Have you ever tried to swim in the ocean with a sunburn? Have you ever tried to do anything with a sunburn? Now imagine feeling that way for the next seven days on your cruise. Whether you get big blisters or just kind of pink, a sunburn (or any prolonged exposure to the sun) is your body's way of trying to tell you something. When you actually have a sunburn, it's a reaction caused by UVB rays. This is a response you can see immediately. What you may not be able to see, at least not right away, is the reaction your body is having to the UVA rays. The damage UVA rays cause is usually only visible years down the line and it comes in the form of wrinkles, leathering, and sagging. The biggest thing to remember here is that all kinds of over-exposure to the sun can lead to skin cancer. One in five Americans will developed skin cancer in their lifetime, according to the CDC. The other facts and figures about this disease are even more frightening, and are all good reasons to wear sunscreen religiously.

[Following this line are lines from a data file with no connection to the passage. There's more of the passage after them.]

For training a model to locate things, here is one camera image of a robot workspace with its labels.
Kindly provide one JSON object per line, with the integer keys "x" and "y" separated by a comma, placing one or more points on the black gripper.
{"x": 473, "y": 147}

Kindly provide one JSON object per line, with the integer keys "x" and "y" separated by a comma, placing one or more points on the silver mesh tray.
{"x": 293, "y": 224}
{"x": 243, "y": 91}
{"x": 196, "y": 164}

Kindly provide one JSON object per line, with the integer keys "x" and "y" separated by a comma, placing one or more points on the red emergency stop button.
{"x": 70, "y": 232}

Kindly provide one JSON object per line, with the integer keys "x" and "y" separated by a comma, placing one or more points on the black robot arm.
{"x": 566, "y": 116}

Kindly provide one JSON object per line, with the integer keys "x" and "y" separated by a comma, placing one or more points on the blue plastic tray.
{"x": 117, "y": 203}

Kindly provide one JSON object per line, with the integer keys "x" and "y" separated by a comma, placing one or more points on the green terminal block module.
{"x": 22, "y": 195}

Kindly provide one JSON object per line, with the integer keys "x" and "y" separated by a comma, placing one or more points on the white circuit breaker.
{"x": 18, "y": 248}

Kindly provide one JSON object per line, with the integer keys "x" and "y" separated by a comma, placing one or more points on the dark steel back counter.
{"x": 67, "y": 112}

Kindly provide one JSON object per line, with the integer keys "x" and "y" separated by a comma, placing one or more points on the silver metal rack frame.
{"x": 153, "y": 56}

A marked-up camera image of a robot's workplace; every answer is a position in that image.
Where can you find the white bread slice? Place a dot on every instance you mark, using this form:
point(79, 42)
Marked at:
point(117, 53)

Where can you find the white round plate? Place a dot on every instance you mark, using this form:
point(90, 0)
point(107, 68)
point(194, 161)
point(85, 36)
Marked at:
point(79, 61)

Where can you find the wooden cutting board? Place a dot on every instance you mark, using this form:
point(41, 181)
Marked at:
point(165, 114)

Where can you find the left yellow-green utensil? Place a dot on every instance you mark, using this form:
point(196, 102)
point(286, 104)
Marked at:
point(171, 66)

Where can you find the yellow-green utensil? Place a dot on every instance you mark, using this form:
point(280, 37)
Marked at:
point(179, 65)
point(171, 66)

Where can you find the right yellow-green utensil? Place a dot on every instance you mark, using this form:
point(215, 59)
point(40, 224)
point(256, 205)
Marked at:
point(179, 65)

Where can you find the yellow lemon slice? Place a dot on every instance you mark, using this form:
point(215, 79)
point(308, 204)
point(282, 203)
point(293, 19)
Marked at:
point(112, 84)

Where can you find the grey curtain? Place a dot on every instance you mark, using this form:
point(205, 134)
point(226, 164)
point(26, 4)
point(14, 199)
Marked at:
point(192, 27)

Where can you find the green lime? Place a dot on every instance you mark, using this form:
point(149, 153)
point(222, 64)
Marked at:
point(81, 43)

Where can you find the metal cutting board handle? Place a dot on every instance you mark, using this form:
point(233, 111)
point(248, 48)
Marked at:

So what about when you're not in direct sunlight or it's cloudy out or you spend most of the day inside? You still should be wearing some form of protection. For minimal exposure (like a job that keeps you inside all day) you can buy makeup or lotions that have SPF in them. For a job that might have you outside a lot (or when you're relaxing on your cruise ship that just left the Miami Port) you should be using something with at least an SPF of 15 and you should be applying it every couple of hours. As far as the shade or the clouds go, around 40 percent of the sun's UV rays make it to your skin on cloudy days. That means you can get a sunburn even when it's gloomy out.
Probably the most important thing to remember about sunscreen and skin cancer prevention is that most of a person's sun exposure happens during childhood, according to the Skin Care Foundation. By the time you're an adult, it's too late. The site also says that one blistering sunburn in childhood or adolescence more than doubles a person's chances of developing melanoma later in life. So while your family is sailing around the Florida Keys or playing on the dock at the Miami Port, keep in mind that the habits you're helping them build now could very well save their lives. Make sure that you and your family are using sunscreen with an SPF of at least 15. Be sure that you're applying it every few hours and that you reapply after a swim or toweling off. No one wants to spend their entire vacation locked up in their room because they got a burn on the first day out. No one wants to put their children at risk for skin cancer later in life either. So keep your family safe and happy and slap on some sunscreen.